**Data to examine**
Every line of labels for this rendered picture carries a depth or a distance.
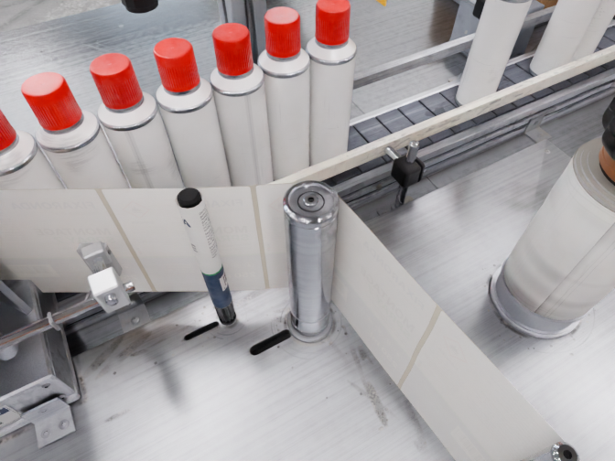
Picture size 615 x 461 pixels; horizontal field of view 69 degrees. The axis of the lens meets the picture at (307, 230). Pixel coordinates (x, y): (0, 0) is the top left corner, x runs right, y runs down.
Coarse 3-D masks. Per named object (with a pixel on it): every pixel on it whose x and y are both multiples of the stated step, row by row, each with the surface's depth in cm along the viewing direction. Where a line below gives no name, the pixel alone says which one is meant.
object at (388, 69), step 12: (540, 12) 65; (552, 12) 65; (528, 24) 65; (468, 36) 61; (432, 48) 59; (444, 48) 59; (456, 48) 61; (468, 48) 62; (396, 60) 58; (408, 60) 58; (420, 60) 59; (432, 60) 60; (360, 72) 56; (372, 72) 56; (384, 72) 57; (396, 72) 58; (360, 84) 56
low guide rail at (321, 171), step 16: (608, 48) 68; (576, 64) 65; (592, 64) 67; (528, 80) 63; (544, 80) 64; (560, 80) 66; (496, 96) 61; (512, 96) 62; (448, 112) 59; (464, 112) 59; (480, 112) 61; (416, 128) 57; (432, 128) 58; (368, 144) 55; (384, 144) 55; (400, 144) 57; (336, 160) 54; (352, 160) 54; (368, 160) 56; (288, 176) 52; (304, 176) 52; (320, 176) 53
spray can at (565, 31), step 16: (560, 0) 62; (576, 0) 60; (592, 0) 59; (560, 16) 62; (576, 16) 61; (592, 16) 61; (560, 32) 63; (576, 32) 62; (544, 48) 66; (560, 48) 65; (576, 48) 65; (544, 64) 67; (560, 64) 66
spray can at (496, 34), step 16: (496, 0) 53; (512, 0) 52; (528, 0) 52; (480, 16) 56; (496, 16) 54; (512, 16) 53; (480, 32) 57; (496, 32) 55; (512, 32) 55; (480, 48) 58; (496, 48) 57; (480, 64) 59; (496, 64) 58; (464, 80) 62; (480, 80) 60; (496, 80) 61; (464, 96) 63; (480, 96) 62
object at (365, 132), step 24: (600, 48) 74; (504, 72) 70; (528, 72) 70; (600, 72) 71; (432, 96) 67; (528, 96) 67; (384, 120) 63; (408, 120) 63; (480, 120) 63; (360, 144) 60; (432, 144) 62; (360, 168) 58
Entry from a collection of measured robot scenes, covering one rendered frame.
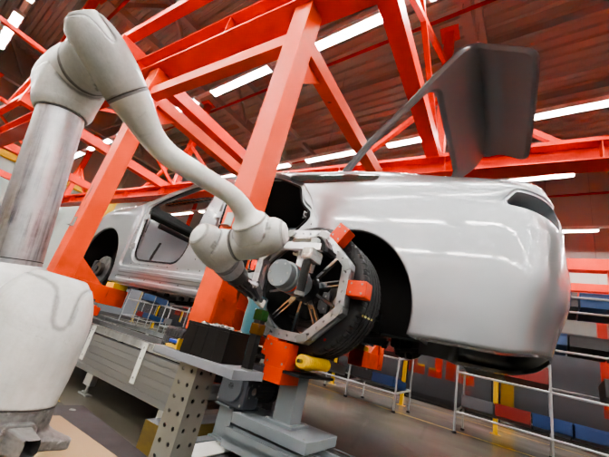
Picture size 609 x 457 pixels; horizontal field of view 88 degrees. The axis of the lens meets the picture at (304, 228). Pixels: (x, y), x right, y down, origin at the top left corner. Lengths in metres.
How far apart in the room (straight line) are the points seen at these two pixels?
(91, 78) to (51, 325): 0.54
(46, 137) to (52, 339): 0.47
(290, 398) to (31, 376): 1.16
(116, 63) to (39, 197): 0.34
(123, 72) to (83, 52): 0.08
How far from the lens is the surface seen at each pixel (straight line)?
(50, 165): 0.94
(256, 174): 1.92
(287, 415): 1.67
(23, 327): 0.70
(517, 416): 5.11
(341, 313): 1.41
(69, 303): 0.72
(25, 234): 0.91
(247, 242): 0.91
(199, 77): 3.37
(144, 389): 2.10
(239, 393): 1.72
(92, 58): 0.91
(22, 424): 0.72
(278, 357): 1.51
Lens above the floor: 0.57
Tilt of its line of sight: 20 degrees up
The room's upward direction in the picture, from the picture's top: 14 degrees clockwise

**Description of the task**
Reproduce the whole listing exactly, but not the images in it.

**Solution for this problem**
Every line of labels for this rendered picture carries a depth or a distance.
Picture size 615 x 461 pixels; horizontal field of view 69 degrees. The axis of the lens meets the picture at (307, 230). Pixel coordinates (x, y): (0, 0) is the top left corner, x runs right, y runs down.
Coarse 3-D masks. Per named object (with a pixel on it): every pixel on it whose x and y are both multiples of the stated step, row by row, each with the surface's depth in cm along the viewing direction. Where a line below gives no name, the pixel alone says which one is meant.
object at (388, 69), step 12: (540, 12) 65; (552, 12) 65; (528, 24) 65; (468, 36) 61; (432, 48) 59; (444, 48) 59; (456, 48) 61; (468, 48) 62; (396, 60) 58; (408, 60) 58; (420, 60) 59; (432, 60) 60; (360, 72) 56; (372, 72) 56; (384, 72) 57; (396, 72) 58; (360, 84) 56
low guide rail at (321, 171), step 16: (608, 48) 68; (576, 64) 65; (592, 64) 67; (528, 80) 63; (544, 80) 64; (560, 80) 66; (496, 96) 61; (512, 96) 62; (448, 112) 59; (464, 112) 59; (480, 112) 61; (416, 128) 57; (432, 128) 58; (368, 144) 55; (384, 144) 55; (400, 144) 57; (336, 160) 54; (352, 160) 54; (368, 160) 56; (288, 176) 52; (304, 176) 52; (320, 176) 53
spray can at (565, 31), step 16: (560, 0) 62; (576, 0) 60; (592, 0) 59; (560, 16) 62; (576, 16) 61; (592, 16) 61; (560, 32) 63; (576, 32) 62; (544, 48) 66; (560, 48) 65; (576, 48) 65; (544, 64) 67; (560, 64) 66
spray can at (496, 34), step 16: (496, 0) 53; (512, 0) 52; (528, 0) 52; (480, 16) 56; (496, 16) 54; (512, 16) 53; (480, 32) 57; (496, 32) 55; (512, 32) 55; (480, 48) 58; (496, 48) 57; (480, 64) 59; (496, 64) 58; (464, 80) 62; (480, 80) 60; (496, 80) 61; (464, 96) 63; (480, 96) 62
object at (365, 132), step 24: (600, 48) 74; (504, 72) 70; (528, 72) 70; (600, 72) 71; (432, 96) 67; (528, 96) 67; (384, 120) 63; (408, 120) 63; (480, 120) 63; (360, 144) 60; (432, 144) 62; (360, 168) 58
Entry from a collection of measured robot scenes, covering one rendered frame.
Picture size 609 x 457 pixels; horizontal field of view 88 degrees. The axis of the lens meets the picture at (304, 228). Pixels: (x, y), x right, y down, origin at the top left corner. Lengths in metres.
How far apart in the room (straight line) are the points seen at these two pixels?
(91, 78) to (51, 325): 0.54
(46, 137) to (52, 339): 0.47
(290, 398) to (31, 376): 1.16
(116, 63) to (39, 197): 0.34
(123, 72) to (83, 52): 0.08
How far from the lens is the surface seen at each pixel (straight line)?
(50, 165): 0.94
(256, 174): 1.92
(287, 415): 1.67
(23, 327): 0.70
(517, 416): 5.11
(341, 313): 1.41
(69, 303): 0.72
(25, 234): 0.91
(247, 242): 0.91
(199, 77): 3.37
(144, 389): 2.10
(239, 393): 1.72
(92, 58): 0.91
(22, 424): 0.72
(278, 357): 1.51
Lens above the floor: 0.57
Tilt of its line of sight: 20 degrees up
The room's upward direction in the picture, from the picture's top: 14 degrees clockwise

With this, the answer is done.